* [Problem statement] Each line from the top of the listing through the one holding "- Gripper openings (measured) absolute" should be restated word for word, with nothing added and no pictures.

#### Supplied information

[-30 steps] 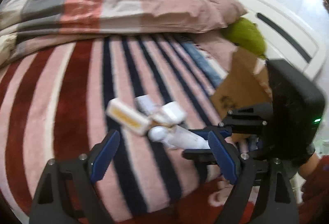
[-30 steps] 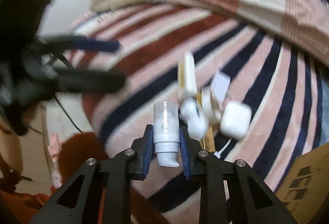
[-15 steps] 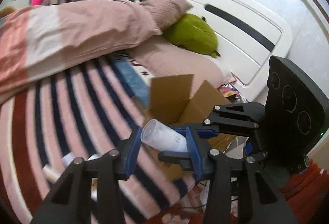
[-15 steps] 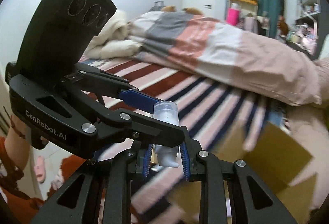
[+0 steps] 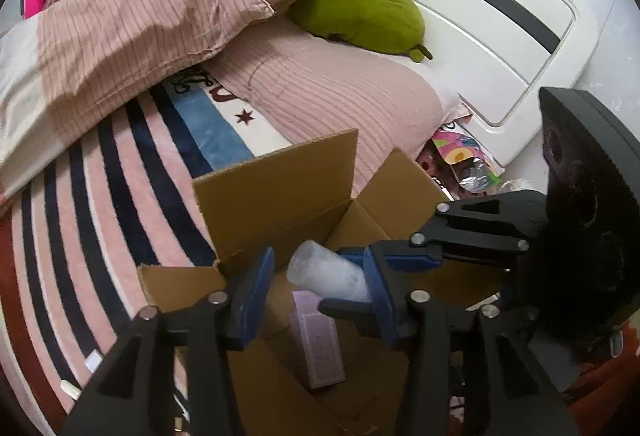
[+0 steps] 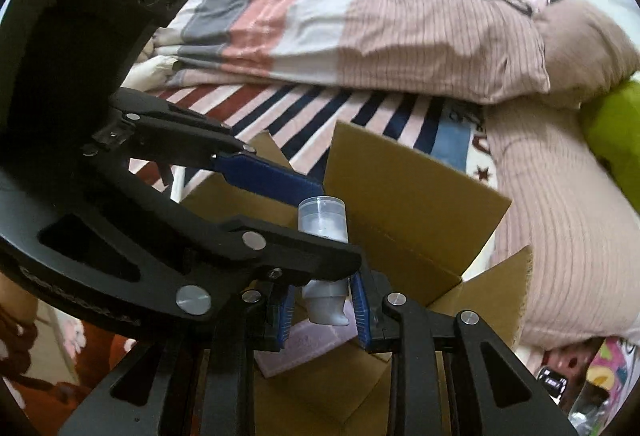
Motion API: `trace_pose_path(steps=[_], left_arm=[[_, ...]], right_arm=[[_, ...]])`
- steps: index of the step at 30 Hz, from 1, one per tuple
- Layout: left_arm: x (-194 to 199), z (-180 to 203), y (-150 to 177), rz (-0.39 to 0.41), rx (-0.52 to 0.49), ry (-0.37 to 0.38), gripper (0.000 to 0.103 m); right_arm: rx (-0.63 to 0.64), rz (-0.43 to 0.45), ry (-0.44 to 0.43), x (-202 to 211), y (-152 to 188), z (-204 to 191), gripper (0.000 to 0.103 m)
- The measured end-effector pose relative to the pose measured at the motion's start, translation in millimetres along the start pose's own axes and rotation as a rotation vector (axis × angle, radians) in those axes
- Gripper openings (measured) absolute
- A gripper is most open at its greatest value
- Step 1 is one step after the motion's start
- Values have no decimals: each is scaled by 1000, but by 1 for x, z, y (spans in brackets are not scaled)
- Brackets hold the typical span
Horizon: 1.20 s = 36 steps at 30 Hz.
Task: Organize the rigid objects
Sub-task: 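Lower the white tube into the cardboard box and release it, then return the right gripper and grasp the white power bank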
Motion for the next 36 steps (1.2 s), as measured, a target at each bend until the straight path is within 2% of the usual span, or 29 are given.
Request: trace_pose_path(steps=[1, 2, 3, 8, 12, 14, 16, 18, 21, 24, 30, 31, 34, 36], left_arm=[[3, 0, 1, 12, -3, -15, 58], [6, 0, 2, 24, -7, -24, 66], [11, 0, 4, 40, -10, -31, 68], [45, 1, 16, 115, -31, -99, 77], [82, -3, 33, 186, -27, -148, 78], [104, -10, 46, 222, -17, -178, 80], [125, -21, 60, 258, 2, -221, 85], [148, -36, 78, 294, 31, -272, 85], [182, -68, 110, 340, 98, -343, 85], [199, -95, 138, 361, 150, -389, 85], [205, -151, 192, 368, 275, -433, 85], [203, -156, 199, 366, 290, -436, 85], [195, -175, 216, 366, 339, -433, 85], [190, -184, 225, 365, 363, -428, 85]], right_arm=[[-1, -2, 3, 1, 1, -1, 22], [5, -5, 12, 2, 1, -2, 28], [11, -10, 21, 3, 3, -2, 32], [43, -7, 36, 8, 4, -13, 53], [70, 31, 16, 19, -2, -33, 69], [99, 66, 6, 28, -6, -51, 87], [140, 112, -4, 36, -11, -74, 92], [168, 148, -26, 40, -19, -96, 96], [224, 205, -102, 42, -27, -136, 97], [281, 151, -172, 26, -37, -178, 97], [274, 67, -324, -29, -40, -230, 96], [272, 52, -330, -39, -39, -234, 93], [273, -4, -324, -82, -37, -245, 69], [273, -43, -300, -114, -37, -250, 63]])
Point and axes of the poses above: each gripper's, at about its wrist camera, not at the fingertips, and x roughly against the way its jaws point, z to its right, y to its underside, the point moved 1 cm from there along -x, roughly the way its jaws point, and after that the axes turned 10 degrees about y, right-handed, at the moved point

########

* [Exercise solution]
[-30 steps] 
[-30 steps] 
[-15 steps] 
[-15 steps] 
[+0 steps] 
[+0 steps] 
Motion API: `trace_pose_path(steps=[_], left_arm=[[_, ...]], right_arm=[[_, ...]])`
- steps: index of the step at 30 Hz, from 1, one per tuple
- Layout: left_arm: x (-194 to 199), z (-180 to 203), y (-150 to 177), rz (-0.39 to 0.41), rx (-0.52 to 0.49), ry (-0.37 to 0.38), gripper (0.000 to 0.103 m); right_arm: rx (-0.63 to 0.64), rz (-0.43 to 0.45), ry (-0.44 to 0.43), x (-202 to 211), y (-152 to 188), z (-204 to 191), gripper (0.000 to 0.103 m)
- The measured end-effector pose relative to the pose measured at the motion's start, translation in millimetres along the start pose's own axes and rotation as a rotation vector (axis × angle, radians) in those axes
- Gripper openings (measured) absolute

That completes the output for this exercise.